Config → IMG_SIZE: (100, 100) | BATCH_SIZE: 32 | SEED: 42


In [16]:
import pandas as pd

paths = {
    "train": MANIFESTS_DIR / "train.csv",
    "val":   MANIFESTS_DIR / "val.csv",
    "test":  MANIFESTS_DIR / "test.csv",
}

for name, p in paths.items():
    assert p.exists(), f"Missing manifest: {p}"

df_train = pd.read_csv(paths["train"])
df_val   = pd.read_csv(paths["val"])
df_test  = pd.read_csv(paths["test"])

for name, df in [("train", df_train), ("val", df_val), ("test", df_test)]:
    print(f"{name:>5} n={len(df)}")
    vc = df["label"].value_counts(normalize=True).rename("proportion").round(3)
    print(vc, "\n")

display(df_train.head(3))

train n=2945
label
powdery_mildew    0.5
healthy           0.5
Name: proportion, dtype: float64 

  val n=631
label
healthy           0.501
powdery_mildew    0.499
Name: proportion, dtype: float64 

 test n=632
label
powdery_mildew    0.5
healthy           0.5
Name: proportion, dtype: float64 



Unnamed: 0,filepath,label
0,C:\Users\ksstr\Documents\Coding\milestone-proj...,healthy
1,C:\Users\ksstr\Documents\Coding\milestone-proj...,powdery_mildew
2,C:\Users\ksstr\Documents\Coding\milestone-proj...,healthy


### Pre-flight checks

- Split manifests found and loaded successfully.
- Class proportions are approximately balanced across train/val/test.
- Next step: implement a TensorFlow `tf.data` pipeline (decode → resize → normalize → batch → prefetch) using these manifests.

In [17]:
import tensorflow as tf
import numpy as np 

# Ensure reproducibility
SEED = 42
tf.random.set_seed(SEED)
np.random.seed(SEED)

AUTOTUNE = tf.data.AUTOTUNE

# Stable label index from train manifest (sorted → reproducible)
labels_sorted = sorted(df_train["label"].unique().tolist())
label_to_index = {lbl: i for i, lbl in enumerate(labels_sorted)}
index_to_label = {i: lbl for lbl, i in label_to_index.items()}

print("Label map (in-memory):", label_to_index)
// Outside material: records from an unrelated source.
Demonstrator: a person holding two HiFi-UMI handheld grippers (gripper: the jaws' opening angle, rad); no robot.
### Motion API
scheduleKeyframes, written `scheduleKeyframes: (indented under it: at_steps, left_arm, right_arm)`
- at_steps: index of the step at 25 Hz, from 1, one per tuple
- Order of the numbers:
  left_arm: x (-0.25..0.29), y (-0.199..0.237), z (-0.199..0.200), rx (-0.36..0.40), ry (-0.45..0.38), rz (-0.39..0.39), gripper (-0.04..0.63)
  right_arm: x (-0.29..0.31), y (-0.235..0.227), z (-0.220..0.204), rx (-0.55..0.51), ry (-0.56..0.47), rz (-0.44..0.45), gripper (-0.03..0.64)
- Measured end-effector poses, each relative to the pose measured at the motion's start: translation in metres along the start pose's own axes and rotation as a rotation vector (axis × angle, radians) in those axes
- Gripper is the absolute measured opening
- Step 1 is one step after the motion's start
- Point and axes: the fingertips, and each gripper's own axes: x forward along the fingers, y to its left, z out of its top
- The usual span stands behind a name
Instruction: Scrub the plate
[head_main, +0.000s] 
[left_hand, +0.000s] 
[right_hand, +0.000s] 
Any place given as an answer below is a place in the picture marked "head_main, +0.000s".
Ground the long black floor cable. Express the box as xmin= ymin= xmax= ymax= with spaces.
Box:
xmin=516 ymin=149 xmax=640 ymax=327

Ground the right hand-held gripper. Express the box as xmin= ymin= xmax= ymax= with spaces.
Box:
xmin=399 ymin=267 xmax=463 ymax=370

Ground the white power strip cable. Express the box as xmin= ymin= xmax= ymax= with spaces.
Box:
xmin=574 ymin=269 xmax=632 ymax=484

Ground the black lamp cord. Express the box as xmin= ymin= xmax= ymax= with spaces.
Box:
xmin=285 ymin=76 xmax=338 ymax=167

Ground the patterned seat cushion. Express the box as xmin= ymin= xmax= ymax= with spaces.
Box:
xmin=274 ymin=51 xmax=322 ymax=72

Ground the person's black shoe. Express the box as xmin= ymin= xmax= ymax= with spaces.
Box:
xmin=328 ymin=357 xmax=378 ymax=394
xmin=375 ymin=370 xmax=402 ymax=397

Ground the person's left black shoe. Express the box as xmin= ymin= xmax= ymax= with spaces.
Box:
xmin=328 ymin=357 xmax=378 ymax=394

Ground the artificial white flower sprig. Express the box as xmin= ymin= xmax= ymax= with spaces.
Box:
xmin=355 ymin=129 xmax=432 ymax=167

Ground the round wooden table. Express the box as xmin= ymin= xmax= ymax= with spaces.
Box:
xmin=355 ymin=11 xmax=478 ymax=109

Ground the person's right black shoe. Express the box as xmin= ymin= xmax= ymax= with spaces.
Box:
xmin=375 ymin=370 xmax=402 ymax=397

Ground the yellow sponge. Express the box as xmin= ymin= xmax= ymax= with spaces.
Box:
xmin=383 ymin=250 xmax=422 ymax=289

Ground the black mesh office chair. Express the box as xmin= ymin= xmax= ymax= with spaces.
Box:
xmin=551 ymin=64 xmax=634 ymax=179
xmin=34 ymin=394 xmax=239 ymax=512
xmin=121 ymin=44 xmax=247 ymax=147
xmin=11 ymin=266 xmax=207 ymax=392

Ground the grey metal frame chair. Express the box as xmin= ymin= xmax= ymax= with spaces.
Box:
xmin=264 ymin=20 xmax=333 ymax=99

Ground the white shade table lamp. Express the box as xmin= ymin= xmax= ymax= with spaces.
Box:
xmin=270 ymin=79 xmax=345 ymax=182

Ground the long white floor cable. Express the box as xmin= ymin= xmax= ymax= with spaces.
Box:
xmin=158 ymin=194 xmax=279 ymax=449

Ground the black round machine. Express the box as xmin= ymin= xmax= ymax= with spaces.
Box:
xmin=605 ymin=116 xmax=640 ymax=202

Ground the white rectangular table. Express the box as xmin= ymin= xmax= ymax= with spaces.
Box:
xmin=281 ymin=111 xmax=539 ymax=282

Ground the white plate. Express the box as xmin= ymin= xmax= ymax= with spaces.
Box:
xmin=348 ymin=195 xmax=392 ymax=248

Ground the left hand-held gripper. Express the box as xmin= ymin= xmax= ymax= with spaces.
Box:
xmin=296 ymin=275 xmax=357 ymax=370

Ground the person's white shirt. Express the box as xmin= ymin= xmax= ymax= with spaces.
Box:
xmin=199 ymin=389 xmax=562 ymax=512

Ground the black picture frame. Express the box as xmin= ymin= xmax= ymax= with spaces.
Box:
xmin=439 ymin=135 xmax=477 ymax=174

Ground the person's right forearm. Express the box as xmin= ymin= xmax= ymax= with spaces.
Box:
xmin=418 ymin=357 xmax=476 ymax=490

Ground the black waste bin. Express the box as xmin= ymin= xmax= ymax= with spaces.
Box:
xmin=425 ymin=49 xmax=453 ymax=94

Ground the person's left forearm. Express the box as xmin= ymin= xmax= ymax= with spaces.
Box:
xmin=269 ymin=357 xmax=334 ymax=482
Label map (in-memory): {'healthy': 0, 'powdery_mildew': 1}


In [18]:
def decode_and_resize(img_bytes, img_size=(100, 100)):
    """Decode JPEG/PNG, force 3 channels, resize, and return float32 in [0,1]."""
    img = tf.io.decode_image(img_bytes, channels=3, expand_animations=False)
    img.set_shape([None, None, 3])  # static rank for TF graph
    img = tf.image.resize(img, img_size, method=tf.image.ResizeMethod.BILINEAR)
    img = tf.cast(img, tf.float32) / 255.0
    return img

def load_example(path, label, img_size=(100, 100)):
    """Read file, decode, resize, normalize; return (image, int_label)."""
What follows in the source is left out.